Confused by java compilation process
OK i know this: We write java source code, the compiler which is platform independent translates it into bytecode, then the jvm which is platform dependent translates it into machine code.
So from start, we write java source code. The compiler javac.exe is a .exe file. What exactly is this .exe file? Isn't the java compiler written in java, then how come there is .exe file which executes it? If the compiler code is written is java, then how come compiler code is executed at the compilation stage, since its the job of the jvm to execute java code. How can a language itself compile its own language code? It all seems like chicken and egg problem to me.
Now what exactly does the .class file contain? Is it a abstract syntax tree in text form, is it tabular information, what is it?
can anybody tell me clear and detailed way about how my java source code gets converted in machine code.
OK i know this: We write java source code, the compiler which is platform independent translates it into bytecode,
Actually the compiler itself works as a native executable (hence javac.exe). And true, it transforms source file into bytecode. The bytecode is platform independent, because it's targeted at Java Virtual Machine.
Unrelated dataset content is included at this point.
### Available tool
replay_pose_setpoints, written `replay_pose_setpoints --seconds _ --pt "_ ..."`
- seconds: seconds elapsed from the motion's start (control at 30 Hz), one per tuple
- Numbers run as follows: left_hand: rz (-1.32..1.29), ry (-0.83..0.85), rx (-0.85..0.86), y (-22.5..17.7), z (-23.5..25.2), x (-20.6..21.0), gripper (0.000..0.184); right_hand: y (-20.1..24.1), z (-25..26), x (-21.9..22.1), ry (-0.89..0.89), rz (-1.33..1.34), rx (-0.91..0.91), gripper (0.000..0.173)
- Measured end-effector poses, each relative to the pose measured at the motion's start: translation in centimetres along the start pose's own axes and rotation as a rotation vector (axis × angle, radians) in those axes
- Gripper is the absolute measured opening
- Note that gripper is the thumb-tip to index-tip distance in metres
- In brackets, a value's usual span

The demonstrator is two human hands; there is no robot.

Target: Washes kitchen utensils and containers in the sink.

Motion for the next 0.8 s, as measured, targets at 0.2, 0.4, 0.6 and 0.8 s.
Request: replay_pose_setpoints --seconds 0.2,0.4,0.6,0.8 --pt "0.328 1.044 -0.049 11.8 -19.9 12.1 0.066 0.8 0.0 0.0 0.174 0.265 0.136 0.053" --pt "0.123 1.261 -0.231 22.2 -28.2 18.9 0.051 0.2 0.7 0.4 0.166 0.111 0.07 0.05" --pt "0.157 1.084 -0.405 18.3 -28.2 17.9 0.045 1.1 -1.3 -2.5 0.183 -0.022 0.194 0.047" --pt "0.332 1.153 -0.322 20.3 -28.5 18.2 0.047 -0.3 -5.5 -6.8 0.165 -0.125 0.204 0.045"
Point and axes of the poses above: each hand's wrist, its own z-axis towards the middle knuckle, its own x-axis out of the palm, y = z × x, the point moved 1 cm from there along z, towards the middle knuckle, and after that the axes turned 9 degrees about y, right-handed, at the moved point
then the jvm which is platform dependent translates it into machine code.
Not always. As for Sun's JVM there are two jvms: client and server. They both can, but not certainly have to compile to native code.
So from start, we write java source code. The compiler javac.exe is a .exe file. What exactly is this .exe file? Isn't the java compiler written in java, then how come there is .exe file which executes it?
This exe
file is a wrapped java bytecode. It's for convenience - to avoid complicated batch scripts. It starts a JVM and executes the compiler.
If the compiler code is written is java, then how come compiler code is executed at the compilation stage, since its the job of the jvm to execute java code.
That's exactly what wrapping code does.
How can a language itself compile its own language code? It all seems like chicken and egg problem to me.
True, confusing at first glance. Though, it's not only Java's idiom. The Ada's compiler is also written in Ada itself. It may look like a "chicken and egg problem", but in truth, it's only a bootstrapping problem.
Now what exactly does the .class file contain? Is it an abstract syntax tree in text form, is it tabular information, what is it?
It's not Abstract Syntax Tree. AST is only used by tokenizer and compiler at compiling time to represent code in memory. .class
file is like an assembly, but for JVM. JVM, in turn, is an abstract machine which can run specialized machine language - targeted only at virtual machine. In it's simplest, .class
file has a very similar structure to normal assembly. At the beginning there are declared all static variables, then comes some tables of extern function signatures and lastly the machine code.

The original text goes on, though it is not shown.